▸ Data section

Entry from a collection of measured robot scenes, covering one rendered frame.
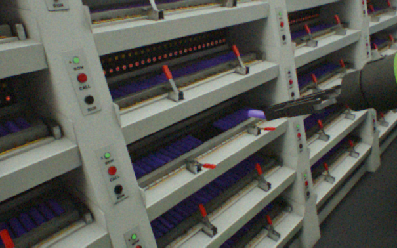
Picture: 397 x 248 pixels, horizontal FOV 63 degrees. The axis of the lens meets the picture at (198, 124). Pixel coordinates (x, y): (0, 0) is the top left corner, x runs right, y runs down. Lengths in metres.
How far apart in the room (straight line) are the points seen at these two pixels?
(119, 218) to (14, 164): 0.23
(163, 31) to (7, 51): 0.33
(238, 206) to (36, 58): 0.69
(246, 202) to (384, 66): 0.61
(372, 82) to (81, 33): 0.53
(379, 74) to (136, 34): 0.47
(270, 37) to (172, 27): 0.41
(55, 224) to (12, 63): 0.33
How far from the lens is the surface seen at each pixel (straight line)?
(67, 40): 0.65
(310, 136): 1.43
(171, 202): 0.80
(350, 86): 0.64
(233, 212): 1.00
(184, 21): 0.81
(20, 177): 0.63
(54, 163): 0.65
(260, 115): 0.79
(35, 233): 0.74
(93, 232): 0.73
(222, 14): 0.92
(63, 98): 0.64
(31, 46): 0.63
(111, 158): 0.68
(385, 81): 0.60
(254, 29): 1.13
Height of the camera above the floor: 0.87
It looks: 15 degrees down
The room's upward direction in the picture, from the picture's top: 13 degrees counter-clockwise
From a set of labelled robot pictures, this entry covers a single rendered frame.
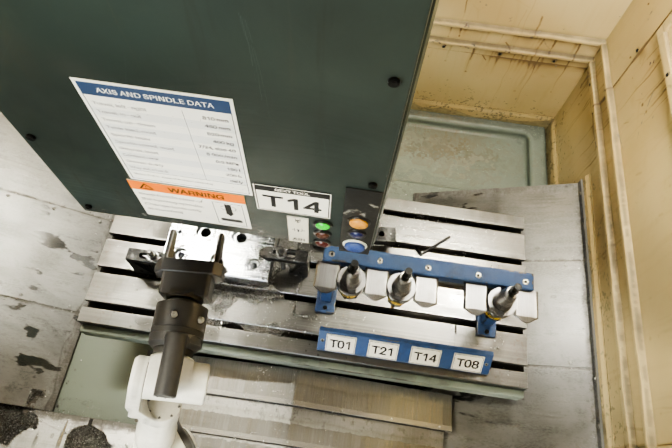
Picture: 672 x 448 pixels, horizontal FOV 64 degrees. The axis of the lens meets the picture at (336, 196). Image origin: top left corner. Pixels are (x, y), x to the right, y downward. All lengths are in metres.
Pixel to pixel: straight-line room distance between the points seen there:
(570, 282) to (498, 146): 0.69
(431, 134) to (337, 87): 1.71
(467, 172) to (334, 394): 0.99
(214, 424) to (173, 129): 1.16
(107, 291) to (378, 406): 0.81
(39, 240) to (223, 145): 1.42
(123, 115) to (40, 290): 1.37
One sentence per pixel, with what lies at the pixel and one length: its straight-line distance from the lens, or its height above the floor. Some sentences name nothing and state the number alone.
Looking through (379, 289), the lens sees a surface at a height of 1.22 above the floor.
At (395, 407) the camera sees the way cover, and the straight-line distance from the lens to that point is 1.64.
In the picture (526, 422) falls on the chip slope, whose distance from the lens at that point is 1.69.
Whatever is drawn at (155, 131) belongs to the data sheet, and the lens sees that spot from 0.63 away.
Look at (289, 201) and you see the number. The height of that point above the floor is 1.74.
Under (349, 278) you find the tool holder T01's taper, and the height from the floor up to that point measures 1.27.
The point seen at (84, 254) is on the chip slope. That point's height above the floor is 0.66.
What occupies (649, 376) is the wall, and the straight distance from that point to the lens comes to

▸ Try it
All records should be output exactly, with the pictures left out.

▸ Reply to the exercise
Entry from a collection of measured robot scenes, covering one rendered frame.
Picture: 397 x 248 pixels, horizontal FOV 63 degrees. The axis of the lens meets the picture at (198, 124). Pixel coordinates (x, y): (0, 0) is the top left corner, x runs right, y runs down. Lengths in metres.
How far apart in the room (straight line) are the points seen at these two pixels?
(119, 218) to (14, 164): 0.23
(163, 31) to (7, 51): 0.33
(238, 206) to (36, 58): 0.69
(246, 202) to (384, 66): 0.61
(372, 82) to (81, 33): 0.53
(379, 74) to (136, 34): 0.47
(270, 37) to (172, 27): 0.41
(55, 224) to (12, 63): 0.33
How far from the lens is the surface seen at each pixel (straight line)?
(67, 40): 0.65
(310, 136): 1.43
(171, 202): 0.80
(350, 86): 0.64
(233, 212): 1.00
(184, 21): 0.81
(20, 177): 0.63
(54, 163): 0.65
(260, 115): 0.79
(35, 233): 0.74
(93, 232): 0.73
(222, 14): 0.92
(63, 98): 0.64
(31, 46): 0.63
(111, 158): 0.68
(385, 81): 0.60
(254, 29): 1.13
Height of the camera above the floor: 0.87
It looks: 15 degrees down
The room's upward direction in the picture, from the picture's top: 13 degrees counter-clockwise
From a set of labelled robot pictures, this entry covers a single rendered frame.
Picture: 672 x 448 pixels, horizontal FOV 64 degrees. The axis of the lens meets the picture at (336, 196). Image origin: top left corner. Pixels are (x, y), x to the right, y downward. All lengths are in metres.
Pixel to pixel: straight-line room distance between the points seen there:
(570, 282) to (498, 146): 0.69
(431, 134) to (337, 87): 1.71
(467, 172) to (334, 394): 0.99
(214, 424) to (173, 129): 1.16
(107, 291) to (378, 406): 0.81
(39, 240) to (223, 145): 1.42
(123, 115) to (40, 290): 1.37
One sentence per pixel, with what lies at the pixel and one length: its straight-line distance from the lens, or its height above the floor. Some sentences name nothing and state the number alone.
Looking through (379, 289), the lens sees a surface at a height of 1.22 above the floor.
At (395, 407) the camera sees the way cover, and the straight-line distance from the lens to that point is 1.64.
In the picture (526, 422) falls on the chip slope, whose distance from the lens at that point is 1.69.
Whatever is drawn at (155, 131) belongs to the data sheet, and the lens sees that spot from 0.63 away.
Look at (289, 201) and you see the number. The height of that point above the floor is 1.74.
Under (349, 278) you find the tool holder T01's taper, and the height from the floor up to that point measures 1.27.
The point seen at (84, 254) is on the chip slope. That point's height above the floor is 0.66.
What occupies (649, 376) is the wall, and the straight distance from that point to the lens comes to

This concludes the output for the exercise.